Here’s to a better year.
Isabella Strahan, daughter of TV personality and former Giants defensive end Michael Strahan, gave an inside look into her 19th birthday, which she marked one day after undergoing emergency surgery for brain cancer in October 2023.
In a vlog post, which was uploaded to YouTube on Thursday, the college freshman revealed that she “celebrated” her birthday by having the cancerous tumor removed on Oct 27.
“So, Isabella is going into surgery now,” a woman — presumably her mother, Jean Muggli — says, showing Isabella lying on a hospital bed as a staffer works nearby.
The camera then rotates to show several pink balloons and Isabella’s twin, Sophia, messing with something off-camera.
The vlog then cuts to several members of her family and friends singing “Happy Birthday,” as her famous dad stands by the doorway and claps.
Isabella’s loved ones also treated Isabella to a red velvet cake, flowers and unicorn balloons.
Isabella spoke out for the first time about her condition with medulloblastoma — a common cancerous brain tumor often found in children — during a “Good Morning America” interview Thursday after “two months of keeping it quiet.”
During the sit-down with cancer survivor Robin Roberts, the University of Southern California freshman said she “didn’t notice anything was off ’til probably like Oct. 1.”
“That’s when I definitely noticed headaches, nausea, couldn’t walk straight,” she explained, noting she called her family once she started “throwing up blood.”
After consulting with doctors at the Cedars-Sinai Medical Center in Los Angeles, she was told that she had a “fast-growing, four-centimeter tumor” that was the size of a golf ball.
Michael, who rushed his daughter to the hospital, received the news before she did.
“I don’t really remember much,” the “GMA” host, 52, told Roberts. “I just remember trying to figure out how to get to LA ASAP. And it just doesn’t feel real.

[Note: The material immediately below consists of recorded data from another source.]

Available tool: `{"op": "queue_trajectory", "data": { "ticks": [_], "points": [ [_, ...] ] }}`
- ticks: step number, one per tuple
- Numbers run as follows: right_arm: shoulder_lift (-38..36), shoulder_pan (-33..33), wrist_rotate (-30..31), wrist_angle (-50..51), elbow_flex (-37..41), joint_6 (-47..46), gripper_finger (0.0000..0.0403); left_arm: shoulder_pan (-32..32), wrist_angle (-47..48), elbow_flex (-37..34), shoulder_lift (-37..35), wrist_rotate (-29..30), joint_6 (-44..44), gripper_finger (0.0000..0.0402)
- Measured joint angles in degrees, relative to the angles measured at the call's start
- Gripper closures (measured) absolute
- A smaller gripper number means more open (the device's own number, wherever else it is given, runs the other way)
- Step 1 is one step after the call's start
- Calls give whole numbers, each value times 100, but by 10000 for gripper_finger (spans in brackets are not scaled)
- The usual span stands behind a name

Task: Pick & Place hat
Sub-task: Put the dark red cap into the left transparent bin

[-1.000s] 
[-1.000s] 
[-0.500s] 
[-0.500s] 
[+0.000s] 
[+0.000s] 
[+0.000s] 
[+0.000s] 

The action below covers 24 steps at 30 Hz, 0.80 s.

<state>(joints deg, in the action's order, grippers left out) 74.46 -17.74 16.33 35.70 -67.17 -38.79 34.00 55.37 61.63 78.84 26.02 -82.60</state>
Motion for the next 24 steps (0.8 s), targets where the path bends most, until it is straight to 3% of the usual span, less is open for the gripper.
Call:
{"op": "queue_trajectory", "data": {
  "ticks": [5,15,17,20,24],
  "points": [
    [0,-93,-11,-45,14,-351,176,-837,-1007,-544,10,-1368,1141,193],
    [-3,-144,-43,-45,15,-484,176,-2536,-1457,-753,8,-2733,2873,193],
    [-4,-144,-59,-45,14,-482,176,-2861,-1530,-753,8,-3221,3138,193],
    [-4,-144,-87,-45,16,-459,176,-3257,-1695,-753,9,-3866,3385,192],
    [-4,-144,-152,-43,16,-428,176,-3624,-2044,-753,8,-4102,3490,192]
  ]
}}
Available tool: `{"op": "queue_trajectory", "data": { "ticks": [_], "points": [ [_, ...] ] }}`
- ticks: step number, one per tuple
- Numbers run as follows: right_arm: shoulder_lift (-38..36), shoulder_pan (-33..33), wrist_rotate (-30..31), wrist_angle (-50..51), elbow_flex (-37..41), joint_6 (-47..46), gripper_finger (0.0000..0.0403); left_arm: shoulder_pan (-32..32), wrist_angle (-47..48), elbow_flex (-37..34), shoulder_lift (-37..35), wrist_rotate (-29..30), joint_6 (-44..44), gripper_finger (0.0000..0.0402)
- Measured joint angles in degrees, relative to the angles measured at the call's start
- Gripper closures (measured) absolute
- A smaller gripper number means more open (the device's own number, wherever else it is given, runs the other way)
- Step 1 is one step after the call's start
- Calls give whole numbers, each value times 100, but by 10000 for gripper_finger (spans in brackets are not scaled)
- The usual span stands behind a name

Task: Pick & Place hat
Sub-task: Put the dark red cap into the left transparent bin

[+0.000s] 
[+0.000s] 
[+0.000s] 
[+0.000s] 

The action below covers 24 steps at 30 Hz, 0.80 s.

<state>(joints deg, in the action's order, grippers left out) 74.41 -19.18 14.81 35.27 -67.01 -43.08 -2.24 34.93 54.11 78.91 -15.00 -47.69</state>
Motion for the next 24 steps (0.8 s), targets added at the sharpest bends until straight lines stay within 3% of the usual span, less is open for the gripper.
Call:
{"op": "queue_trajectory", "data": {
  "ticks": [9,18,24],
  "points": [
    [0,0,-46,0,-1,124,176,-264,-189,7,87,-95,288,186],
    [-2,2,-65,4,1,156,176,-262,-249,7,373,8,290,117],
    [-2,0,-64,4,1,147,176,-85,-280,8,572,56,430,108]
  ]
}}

It just didn’t feel real.”
Starting in February, Isabella is scheduled to undergo six weeks of radiation treatment at Duke University, where Sophia attends, as well as an unspecified amount of rehab time.
According to the model, she plans to use her YouTube series as a way of connecting people who are also suffering from medulloblastoma.
“I’m feeling good, not too bad. I’m very excited for this whole process to wrap but you just have to keep living every day through the whole thing,” she said in the pre-taped interview Thursday.
“With my platform, I hope to just kind of be a voice and be a person who people who maybe are going through something similar, going through chemotherapy or radiation, can look at and just hear and just watch, or find something interesting about their day,” she said. “I’m just excited for that.”
Initially, the former athlete wasn’t sure if his daughter was comfortable being so transparent about her health battle.
“This is something that is so personal,” he told his co-anchor. “But her idea was, ‘I want to share it and I want to help other people,’ and that goes into the spirit of who she’s always been.”
“I know she’s going through it, but I know that we’re never given more than we can handle,” he continued. “She is going to crush this.”